Nearly every electronic construction article mentioned that some of the parts would be found in the reader's "junk box". This rather mysterious box, not unlike Pandora's, held the important stuff needed for the project. Self-reliance is a great thing -- but as a beginner without a well-stocked "junk-box" most of my building plans were dead in the water.

My secret dream has been that one day I would be able to build complete projects without the hassle and delay of buying parts. To combat this frustration, over the years I've tended to collect inexpensive parts and equipment from hamfests, auctions, estate sales, and the like, organizing them for future use. I haven't been a maniac about it; cross-country moves, forays into other hobbies, and the growth of our family have limited the size of my "junk-box" (I wonder if my wife would agree that I've "limited" my collecting?). To keep the cost reasonable I focused my efforts on older parts. Along the way I've put my stock to good use as I repaired and restored classic radio gear, but I continued to find that I still needed to order parts to build anything from scratch. Would the day ever come that I could get an idea and just build it?

A couple weeks ago some friends and I were swapping email messages about building some very simple CW transmitters from 2N2222 transistors. I'm known for my love of vintage radio gear, so I felt obliged to jokingly reply that I should build an equivalent tube rig just to be different. Then I felt the tingle, the itch... I started to look back over my books and magazines... I found myself lingering in the garage staring at my "junk" collection... Could I do it? Had I finally reached the point where I could fulfill my "secret dream"? Could I design and build a tube rig using parts already on hand?

The first task was to design a simple, effective CW rig using vintage parts. My research sources for the project included the...

1962 RCA TT-5 Transmitting Tube Manual
ARRL "Handbooks" of 1945, '50, '59, '66, and 1975
Radio Magazine/Editors and Engineers Radio Handbooks from 1938 - 1975
ARRL's 1971 "Understanding Amateur Radio".

The latter is one of my most cherished books on ham radio. When I was starting out as a Novice I read "Understanding Amateur Radio" over and over -- it's great.

In keeping with the goals of simplicity and nostalgia, I envisioned a transmitter such as a beginner would have built in the mid-to-late 1950's. As I perused the journals this idea gelled into a design based on an electron-coupled Colpitts crystal oscillator using a 6AG7 metal tube and a dual-807 power amplifier.

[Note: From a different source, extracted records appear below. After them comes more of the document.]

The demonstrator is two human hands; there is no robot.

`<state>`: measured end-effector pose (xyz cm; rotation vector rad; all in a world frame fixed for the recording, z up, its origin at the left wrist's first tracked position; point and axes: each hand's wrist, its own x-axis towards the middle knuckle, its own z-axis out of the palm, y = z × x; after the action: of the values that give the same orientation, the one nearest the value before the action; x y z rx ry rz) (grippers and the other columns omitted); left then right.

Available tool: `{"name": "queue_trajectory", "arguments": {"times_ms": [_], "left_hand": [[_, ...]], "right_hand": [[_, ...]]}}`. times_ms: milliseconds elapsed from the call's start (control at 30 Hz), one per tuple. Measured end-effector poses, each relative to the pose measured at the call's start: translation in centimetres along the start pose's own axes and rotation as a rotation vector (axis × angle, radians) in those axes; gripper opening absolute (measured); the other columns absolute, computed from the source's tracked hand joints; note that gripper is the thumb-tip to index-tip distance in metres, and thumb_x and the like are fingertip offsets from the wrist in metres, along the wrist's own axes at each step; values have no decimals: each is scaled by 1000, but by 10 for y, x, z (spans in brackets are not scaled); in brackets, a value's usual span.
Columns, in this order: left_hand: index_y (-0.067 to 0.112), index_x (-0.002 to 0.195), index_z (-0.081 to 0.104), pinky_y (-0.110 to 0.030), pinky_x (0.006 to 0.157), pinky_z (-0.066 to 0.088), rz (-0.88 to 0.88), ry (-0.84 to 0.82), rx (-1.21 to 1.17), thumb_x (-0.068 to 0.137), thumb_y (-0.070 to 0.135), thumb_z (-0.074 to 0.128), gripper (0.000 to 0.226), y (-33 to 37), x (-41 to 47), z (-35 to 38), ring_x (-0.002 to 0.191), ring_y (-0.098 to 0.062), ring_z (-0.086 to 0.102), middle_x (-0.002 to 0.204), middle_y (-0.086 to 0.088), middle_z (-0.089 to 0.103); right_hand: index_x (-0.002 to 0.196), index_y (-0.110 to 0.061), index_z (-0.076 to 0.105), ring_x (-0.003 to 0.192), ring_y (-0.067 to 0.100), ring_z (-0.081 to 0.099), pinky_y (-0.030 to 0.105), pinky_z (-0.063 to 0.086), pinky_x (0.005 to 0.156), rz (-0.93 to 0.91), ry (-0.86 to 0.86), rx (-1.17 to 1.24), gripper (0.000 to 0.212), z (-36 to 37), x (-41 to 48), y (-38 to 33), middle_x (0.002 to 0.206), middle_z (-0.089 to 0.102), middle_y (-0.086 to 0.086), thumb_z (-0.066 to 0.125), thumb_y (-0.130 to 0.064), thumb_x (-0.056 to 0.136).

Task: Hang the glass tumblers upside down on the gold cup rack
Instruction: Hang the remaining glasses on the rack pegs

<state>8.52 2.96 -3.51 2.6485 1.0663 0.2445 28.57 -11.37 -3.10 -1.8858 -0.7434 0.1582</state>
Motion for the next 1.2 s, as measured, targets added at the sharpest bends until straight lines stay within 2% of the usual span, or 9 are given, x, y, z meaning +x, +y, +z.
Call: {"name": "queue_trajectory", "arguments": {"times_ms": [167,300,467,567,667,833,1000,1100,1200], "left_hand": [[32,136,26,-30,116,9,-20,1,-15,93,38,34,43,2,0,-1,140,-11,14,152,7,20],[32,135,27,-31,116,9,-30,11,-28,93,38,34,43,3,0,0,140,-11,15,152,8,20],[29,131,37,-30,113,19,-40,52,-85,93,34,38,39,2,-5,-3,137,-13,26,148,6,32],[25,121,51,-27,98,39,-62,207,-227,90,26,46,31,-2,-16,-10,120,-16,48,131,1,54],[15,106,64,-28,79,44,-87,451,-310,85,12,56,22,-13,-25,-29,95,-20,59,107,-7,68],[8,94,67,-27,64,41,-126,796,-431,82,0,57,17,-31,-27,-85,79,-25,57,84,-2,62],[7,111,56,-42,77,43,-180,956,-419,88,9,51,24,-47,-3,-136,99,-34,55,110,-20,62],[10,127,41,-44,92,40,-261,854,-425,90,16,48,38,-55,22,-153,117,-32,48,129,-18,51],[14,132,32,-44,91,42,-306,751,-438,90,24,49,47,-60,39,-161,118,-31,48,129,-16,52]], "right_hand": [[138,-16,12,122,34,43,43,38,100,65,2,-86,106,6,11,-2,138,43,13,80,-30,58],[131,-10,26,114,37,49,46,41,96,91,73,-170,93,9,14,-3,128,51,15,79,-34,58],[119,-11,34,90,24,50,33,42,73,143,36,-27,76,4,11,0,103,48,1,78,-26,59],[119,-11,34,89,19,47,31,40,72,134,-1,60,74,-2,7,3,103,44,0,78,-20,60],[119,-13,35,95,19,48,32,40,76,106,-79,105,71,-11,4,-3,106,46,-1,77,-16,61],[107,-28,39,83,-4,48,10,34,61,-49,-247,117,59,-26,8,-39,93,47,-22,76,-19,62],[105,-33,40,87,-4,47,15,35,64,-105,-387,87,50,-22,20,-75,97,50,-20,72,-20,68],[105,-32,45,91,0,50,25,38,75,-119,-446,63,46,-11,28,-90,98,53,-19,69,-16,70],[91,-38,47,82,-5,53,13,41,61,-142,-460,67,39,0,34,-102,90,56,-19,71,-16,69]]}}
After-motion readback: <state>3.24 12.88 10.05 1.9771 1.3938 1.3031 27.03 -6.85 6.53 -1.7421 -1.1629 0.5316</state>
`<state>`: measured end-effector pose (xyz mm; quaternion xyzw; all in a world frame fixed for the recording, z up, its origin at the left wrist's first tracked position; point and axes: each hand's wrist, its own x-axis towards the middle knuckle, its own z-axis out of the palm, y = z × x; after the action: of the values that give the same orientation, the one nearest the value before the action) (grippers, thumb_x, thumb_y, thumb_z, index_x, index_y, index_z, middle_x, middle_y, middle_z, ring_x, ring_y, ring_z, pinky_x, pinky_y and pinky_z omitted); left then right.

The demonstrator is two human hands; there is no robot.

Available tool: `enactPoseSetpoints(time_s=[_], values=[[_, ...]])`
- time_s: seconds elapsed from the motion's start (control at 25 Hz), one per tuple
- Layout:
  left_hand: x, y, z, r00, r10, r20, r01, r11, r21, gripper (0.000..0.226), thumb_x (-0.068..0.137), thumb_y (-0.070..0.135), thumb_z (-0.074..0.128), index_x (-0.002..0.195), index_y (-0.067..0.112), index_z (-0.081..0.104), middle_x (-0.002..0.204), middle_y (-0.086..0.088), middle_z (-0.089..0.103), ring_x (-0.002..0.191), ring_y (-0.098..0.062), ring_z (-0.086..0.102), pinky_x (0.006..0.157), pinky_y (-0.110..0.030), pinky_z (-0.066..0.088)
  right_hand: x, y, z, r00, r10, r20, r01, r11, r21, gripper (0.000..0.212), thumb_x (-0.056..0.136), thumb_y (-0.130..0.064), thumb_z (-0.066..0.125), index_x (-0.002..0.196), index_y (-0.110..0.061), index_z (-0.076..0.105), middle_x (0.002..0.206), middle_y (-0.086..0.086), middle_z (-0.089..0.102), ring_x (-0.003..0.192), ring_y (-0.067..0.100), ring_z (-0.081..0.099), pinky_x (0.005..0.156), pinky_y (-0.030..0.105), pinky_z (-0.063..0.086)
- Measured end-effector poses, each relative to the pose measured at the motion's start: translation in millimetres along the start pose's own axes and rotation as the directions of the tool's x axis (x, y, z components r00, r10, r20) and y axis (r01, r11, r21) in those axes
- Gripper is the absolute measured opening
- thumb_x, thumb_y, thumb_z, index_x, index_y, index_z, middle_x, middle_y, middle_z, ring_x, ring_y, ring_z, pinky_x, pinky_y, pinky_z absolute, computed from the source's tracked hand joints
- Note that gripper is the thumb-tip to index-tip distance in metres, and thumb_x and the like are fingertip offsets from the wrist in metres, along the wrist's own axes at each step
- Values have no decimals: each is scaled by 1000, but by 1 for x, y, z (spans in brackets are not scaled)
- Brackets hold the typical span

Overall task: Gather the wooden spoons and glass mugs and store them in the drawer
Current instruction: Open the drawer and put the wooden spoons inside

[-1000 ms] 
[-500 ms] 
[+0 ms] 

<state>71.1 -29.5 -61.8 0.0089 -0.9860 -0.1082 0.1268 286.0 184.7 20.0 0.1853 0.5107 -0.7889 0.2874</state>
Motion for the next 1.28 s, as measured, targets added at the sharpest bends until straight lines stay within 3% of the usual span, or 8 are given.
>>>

The only semi-modern feature would be a pi-network as the PA tank circuit (see schematic).

Bandswitching was considered -- and rejected. The prototype would be built for 40 meters and if successful, plug-in oscillator coils and the movable tap on the PA tank coil could be used later to allow band changes.

Cathode keying is one of the simplest ways to put some intelligence on the carrier, so it seemed the logical choice for this design.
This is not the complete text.